### WORK TO COMPLETE
Please restate, word for word, the lines below that begin at the one with "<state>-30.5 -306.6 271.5" and end at the one with "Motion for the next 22". Leave out all other lines.

====================

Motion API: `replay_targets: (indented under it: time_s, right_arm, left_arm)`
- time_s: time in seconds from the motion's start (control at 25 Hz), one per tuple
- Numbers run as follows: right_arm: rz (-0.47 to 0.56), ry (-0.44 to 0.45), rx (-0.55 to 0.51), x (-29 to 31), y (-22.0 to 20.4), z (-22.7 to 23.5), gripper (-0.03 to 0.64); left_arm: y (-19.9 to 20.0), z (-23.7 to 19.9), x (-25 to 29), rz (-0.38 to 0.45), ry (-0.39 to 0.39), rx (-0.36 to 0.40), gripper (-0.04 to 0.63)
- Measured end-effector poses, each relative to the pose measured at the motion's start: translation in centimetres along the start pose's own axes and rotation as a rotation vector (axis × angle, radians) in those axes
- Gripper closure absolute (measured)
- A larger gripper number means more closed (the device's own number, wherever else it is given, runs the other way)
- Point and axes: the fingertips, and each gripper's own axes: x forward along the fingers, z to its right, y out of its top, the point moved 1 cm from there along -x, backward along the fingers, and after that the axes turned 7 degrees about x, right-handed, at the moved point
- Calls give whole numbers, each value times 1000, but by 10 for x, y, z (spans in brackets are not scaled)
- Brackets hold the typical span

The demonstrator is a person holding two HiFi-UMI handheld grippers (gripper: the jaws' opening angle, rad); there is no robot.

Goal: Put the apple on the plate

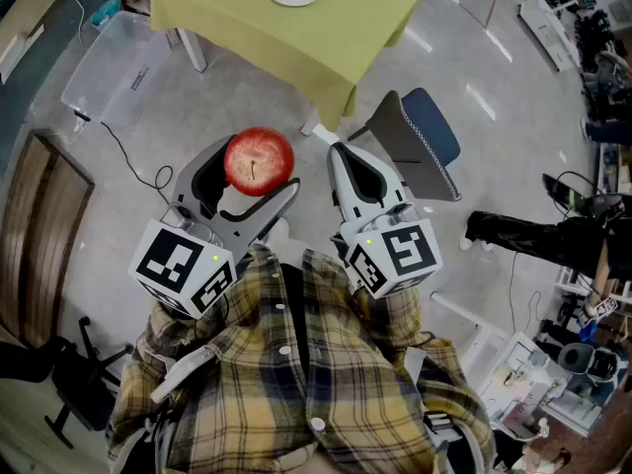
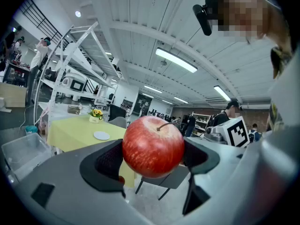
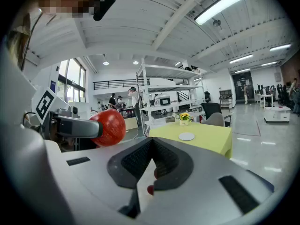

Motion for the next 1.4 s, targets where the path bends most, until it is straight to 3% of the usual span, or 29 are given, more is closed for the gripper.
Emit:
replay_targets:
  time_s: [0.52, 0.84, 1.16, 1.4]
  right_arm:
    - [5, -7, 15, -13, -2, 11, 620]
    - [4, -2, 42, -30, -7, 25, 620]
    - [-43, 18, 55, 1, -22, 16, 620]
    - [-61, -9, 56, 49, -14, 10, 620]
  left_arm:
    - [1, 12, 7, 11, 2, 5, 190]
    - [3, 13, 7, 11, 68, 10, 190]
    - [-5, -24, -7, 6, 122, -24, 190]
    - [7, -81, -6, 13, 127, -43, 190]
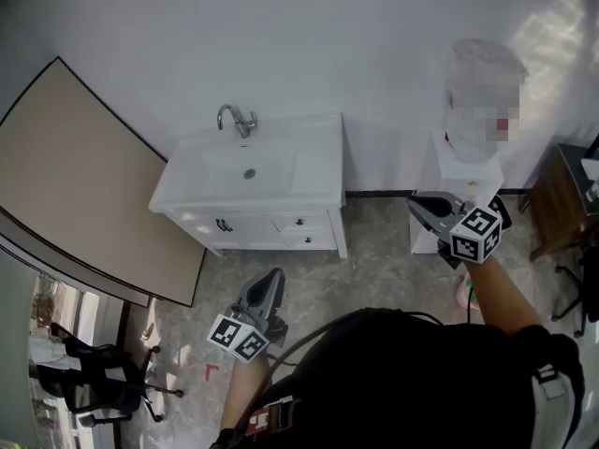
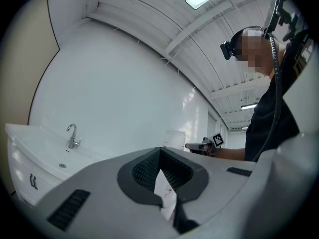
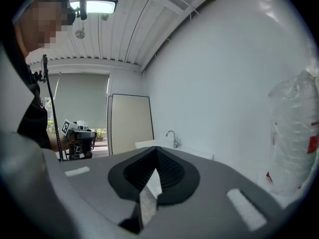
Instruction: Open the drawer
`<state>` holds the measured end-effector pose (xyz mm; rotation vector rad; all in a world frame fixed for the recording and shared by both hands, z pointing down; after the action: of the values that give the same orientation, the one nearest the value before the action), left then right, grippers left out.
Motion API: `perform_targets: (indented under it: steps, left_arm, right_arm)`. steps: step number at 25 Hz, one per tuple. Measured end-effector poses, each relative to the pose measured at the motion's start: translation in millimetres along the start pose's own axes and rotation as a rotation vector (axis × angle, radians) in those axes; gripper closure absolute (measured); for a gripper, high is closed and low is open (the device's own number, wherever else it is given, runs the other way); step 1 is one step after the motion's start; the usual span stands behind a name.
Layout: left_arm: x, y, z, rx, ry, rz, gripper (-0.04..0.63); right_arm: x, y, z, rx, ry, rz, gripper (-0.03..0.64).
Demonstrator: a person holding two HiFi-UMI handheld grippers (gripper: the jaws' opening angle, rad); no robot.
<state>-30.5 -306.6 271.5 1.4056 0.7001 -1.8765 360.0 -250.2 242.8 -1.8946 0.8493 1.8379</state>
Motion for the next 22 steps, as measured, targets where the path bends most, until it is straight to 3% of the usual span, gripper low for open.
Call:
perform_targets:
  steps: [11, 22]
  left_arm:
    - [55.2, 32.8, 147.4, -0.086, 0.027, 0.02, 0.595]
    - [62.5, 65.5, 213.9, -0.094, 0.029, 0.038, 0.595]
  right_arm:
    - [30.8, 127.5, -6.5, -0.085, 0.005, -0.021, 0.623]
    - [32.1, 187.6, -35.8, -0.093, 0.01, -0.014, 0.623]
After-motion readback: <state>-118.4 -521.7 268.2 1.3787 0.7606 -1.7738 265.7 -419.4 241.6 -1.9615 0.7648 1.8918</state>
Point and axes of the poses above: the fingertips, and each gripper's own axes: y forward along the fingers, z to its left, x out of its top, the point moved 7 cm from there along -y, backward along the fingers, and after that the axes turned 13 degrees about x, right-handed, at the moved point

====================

### RESPONSE TO THE TASK
<state>-30.5 -306.6 271.5 1.4056 0.7001 -1.8765 360.0 -250.2 242.8 -1.8946 0.8493 1.8379</state>
Motion for the next 22 steps, as measured, targets where the path bends most, until it is straight to 3% of the usual span, gripper low for open.

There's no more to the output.